ACTION ITEM: Write out the lines below once more, exactly as they appear. Do not include pictures.

-------- COLLECTED DATA --------

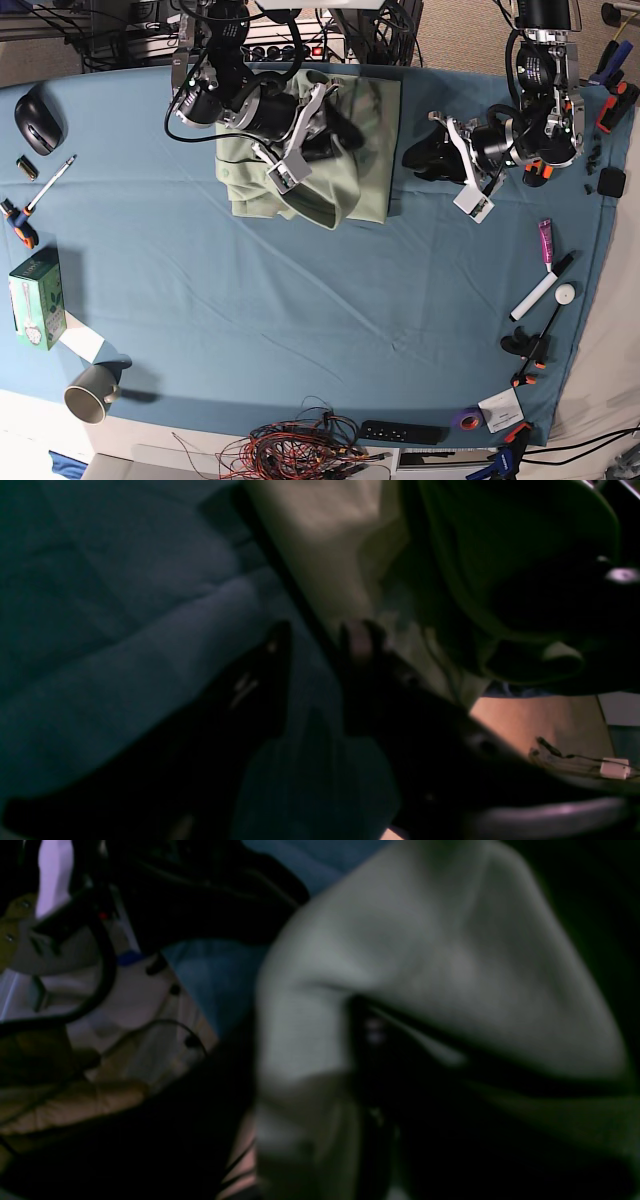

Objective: Fold the T-shirt properly
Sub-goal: 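Press and tuck the folded collar end with the right gripper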

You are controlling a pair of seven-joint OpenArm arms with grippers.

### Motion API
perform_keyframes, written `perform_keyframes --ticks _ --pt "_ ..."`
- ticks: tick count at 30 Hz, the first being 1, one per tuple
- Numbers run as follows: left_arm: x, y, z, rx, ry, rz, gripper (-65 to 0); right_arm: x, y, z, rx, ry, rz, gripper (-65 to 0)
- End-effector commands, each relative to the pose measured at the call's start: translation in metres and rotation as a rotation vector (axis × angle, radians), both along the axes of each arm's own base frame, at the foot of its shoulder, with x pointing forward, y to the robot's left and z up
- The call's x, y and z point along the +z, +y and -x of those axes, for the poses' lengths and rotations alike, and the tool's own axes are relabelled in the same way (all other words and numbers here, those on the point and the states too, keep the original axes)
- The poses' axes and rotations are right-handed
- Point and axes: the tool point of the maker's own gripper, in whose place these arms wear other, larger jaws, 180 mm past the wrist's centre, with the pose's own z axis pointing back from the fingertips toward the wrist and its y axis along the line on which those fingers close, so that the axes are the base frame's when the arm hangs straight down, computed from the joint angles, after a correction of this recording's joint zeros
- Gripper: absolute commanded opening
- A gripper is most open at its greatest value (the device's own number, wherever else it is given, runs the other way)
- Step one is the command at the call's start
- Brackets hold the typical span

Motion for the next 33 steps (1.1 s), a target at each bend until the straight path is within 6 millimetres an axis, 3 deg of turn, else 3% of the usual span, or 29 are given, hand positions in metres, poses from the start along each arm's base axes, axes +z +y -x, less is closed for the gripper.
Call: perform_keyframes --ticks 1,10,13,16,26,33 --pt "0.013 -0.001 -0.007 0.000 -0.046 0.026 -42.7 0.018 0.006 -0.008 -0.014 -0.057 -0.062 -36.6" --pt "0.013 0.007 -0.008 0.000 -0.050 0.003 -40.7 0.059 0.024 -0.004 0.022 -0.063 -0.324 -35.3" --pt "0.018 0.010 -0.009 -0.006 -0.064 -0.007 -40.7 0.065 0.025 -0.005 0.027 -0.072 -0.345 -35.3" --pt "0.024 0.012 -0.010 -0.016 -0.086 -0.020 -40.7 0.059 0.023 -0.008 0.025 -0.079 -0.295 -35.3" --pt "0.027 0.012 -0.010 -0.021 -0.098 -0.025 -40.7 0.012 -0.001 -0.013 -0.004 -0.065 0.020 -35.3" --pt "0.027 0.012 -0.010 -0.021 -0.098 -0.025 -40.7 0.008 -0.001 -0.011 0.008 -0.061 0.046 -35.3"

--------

SOLUTION TO THE EXERCISE:
Objective: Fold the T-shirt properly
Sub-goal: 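Press and tuck the folded collar end with the right gripper
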
You are controlling a pair of seven-joint OpenArm arms with grippers.

### Motion API
perform_keyframes, written `perform_keyframes --ticks _ --pt "_ ..."`
- ticks: tick count at 30 Hz, the first being 1, one per tuple
- Numbers run as follows: left_arm: x, y, z, rx, ry, rz, gripper (-65 to 0); right_arm: x, y, z, rx, ry, rz, gripper (-65 to 0)
- End-effector commands, each relative to the pose measured at the call's start: translation in metres and rotation as a rotation vector (axis × angle, radians), both along the axes of each arm's own base frame, at the foot of its shoulder, with x pointing forward, y to the robot's left and z up
- The call's x, y and z point along the +z, +y and -x of those axes, for the poses' lengths and rotations alike, and the tool's own axes are relabelled in the same way (all other words and numbers here, those on the point and the states too, keep the original axes)
- The poses' axes and rotations are right-handed
- Point and axes: the tool point of the maker's own gripper, in whose place these arms wear other, larger jaws, 180 mm past the wrist's centre, with the pose's own z axis pointing back from the fingertips toward the wrist and its y axis along the line on which those fingers close, so that the axes are the base frame's when the arm hangs straight down, computed from the joint angles, after a correction of this recording's joint zeros
- Gripper: absolute commanded opening
- A gripper is most open at its greatest value (the device's own number, wherever else it is given, runs the other way)
- Step one is the command at the call's start
- Brackets hold the typical span

Motion for the next 33 steps (1.1 s), a target at each bend until the straight path is within 6 millimetres an axis, 3 deg of turn, else 3% of the usual span, or 29 are given, hand positions in metres, poses from the start along each arm's base axes, axes +z +y -x, less is closed for the gripper.
Call: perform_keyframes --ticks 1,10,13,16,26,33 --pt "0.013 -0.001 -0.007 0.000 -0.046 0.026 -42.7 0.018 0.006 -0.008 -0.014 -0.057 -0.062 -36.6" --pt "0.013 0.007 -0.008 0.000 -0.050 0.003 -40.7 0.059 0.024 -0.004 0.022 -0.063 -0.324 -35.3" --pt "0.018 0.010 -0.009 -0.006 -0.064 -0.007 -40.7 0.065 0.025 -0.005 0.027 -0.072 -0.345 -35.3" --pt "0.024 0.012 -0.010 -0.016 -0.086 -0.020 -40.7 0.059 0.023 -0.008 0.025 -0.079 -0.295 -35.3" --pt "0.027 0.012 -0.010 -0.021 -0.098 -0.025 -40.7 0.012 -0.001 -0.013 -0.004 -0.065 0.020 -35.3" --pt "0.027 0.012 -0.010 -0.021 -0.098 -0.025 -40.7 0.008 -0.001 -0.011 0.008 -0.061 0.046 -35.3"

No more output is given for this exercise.